Skip to content

Instantly share code, notes, and snippets.

@arvindpdmn
Last active November 6, 2021 12:40
Show Gist options
  • Star 0 You must be signed in to star a gist
  • Fork 1 You must be signed in to fork a gist
  • Save arvindpdmn/bc41f6afe6447daec0f6b24f1e9e1921 to your computer and use it in GitHub Desktop.
Save arvindpdmn/bc41f6afe6447daec0f6b24f1e9e1921 to your computer and use it in GitHub Desktop.

Regular Expressions
Devopedia, May 2019

0. Introduction

Read the basics of Regular Expressions on Devopedia site.

The rest of this document shows examples of regex for the purpose of learning.

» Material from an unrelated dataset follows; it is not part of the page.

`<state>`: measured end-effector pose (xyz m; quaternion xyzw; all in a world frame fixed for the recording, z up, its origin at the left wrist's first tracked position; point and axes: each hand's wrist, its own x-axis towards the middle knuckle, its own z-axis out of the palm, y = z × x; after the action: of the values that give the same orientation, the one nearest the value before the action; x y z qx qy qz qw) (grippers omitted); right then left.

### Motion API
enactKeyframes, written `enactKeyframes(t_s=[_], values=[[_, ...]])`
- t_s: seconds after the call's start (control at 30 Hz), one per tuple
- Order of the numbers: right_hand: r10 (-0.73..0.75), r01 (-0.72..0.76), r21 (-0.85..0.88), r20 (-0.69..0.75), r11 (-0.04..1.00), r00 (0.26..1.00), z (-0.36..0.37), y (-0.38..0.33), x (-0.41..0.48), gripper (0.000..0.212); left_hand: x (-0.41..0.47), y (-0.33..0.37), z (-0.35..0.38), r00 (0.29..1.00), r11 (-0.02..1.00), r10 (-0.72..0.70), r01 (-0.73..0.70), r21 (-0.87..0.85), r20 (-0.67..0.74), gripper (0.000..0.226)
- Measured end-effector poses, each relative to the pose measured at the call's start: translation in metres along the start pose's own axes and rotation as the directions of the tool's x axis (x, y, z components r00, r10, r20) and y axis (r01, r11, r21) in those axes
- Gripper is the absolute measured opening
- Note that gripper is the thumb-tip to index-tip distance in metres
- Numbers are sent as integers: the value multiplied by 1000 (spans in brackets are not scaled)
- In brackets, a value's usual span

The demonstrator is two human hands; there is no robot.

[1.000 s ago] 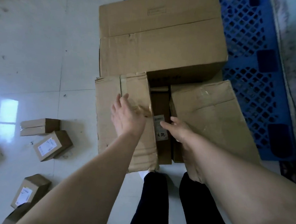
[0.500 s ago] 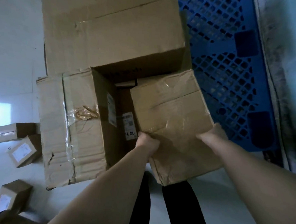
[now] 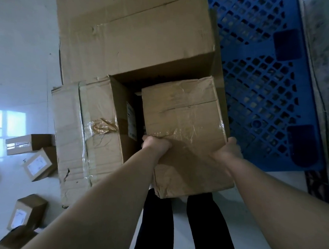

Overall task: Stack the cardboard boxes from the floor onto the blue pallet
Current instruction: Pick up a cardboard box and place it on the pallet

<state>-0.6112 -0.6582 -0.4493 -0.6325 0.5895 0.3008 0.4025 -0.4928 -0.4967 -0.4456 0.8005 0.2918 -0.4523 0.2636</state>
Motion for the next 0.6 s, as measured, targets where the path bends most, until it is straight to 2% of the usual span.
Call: enactKeyframes(t_s=[0.17, 0.33, 0.4, 0.5, 0.6], values=[[-6, 6, -8, -13, 1000, 1000, 3, -1, -2, 76, 6, -6, 0, 1000, 997, 19, -18, 70, -9, 94], [-9, 9, -25, 8, 1000, 1000, 3, -2, -5, 79, 5, -6, -4, 1000, 999, -16, 16, -39, 8, 106], [-2, 2, 23, 37, 1000, 999, 5, -4, -6, 75, 5, -5, -8, 999, 1000, -20, 20, -6, -31, 102], [-11, 2, 129, 75, 992, 997, 11, -8, -6, 59, 10, -2, -17, 986, 995, 24, -8, 96, -165, 89], [-8, -3, 182, 58, 983, 998, 23, -12, -8, 67, 11, 1, -23, 985, 989, 60, -37, 140, -164, 93]])
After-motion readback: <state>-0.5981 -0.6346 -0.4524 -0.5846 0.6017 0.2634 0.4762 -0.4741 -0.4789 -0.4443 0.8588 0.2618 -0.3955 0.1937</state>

We follow PCRE (PHP) flavour. You may use Regex101 to try out these examples online.

For the purpose of this tutorial, we use the following format:

  • Search: input --> /regex/modifier --> result
  • Search & Replace: input --> /regex/replace/modifier --> output

Where input, output or result strings end or begin with whitespace, we'll put them within a pair of double quotes for readability. These quotes are not part of the strings.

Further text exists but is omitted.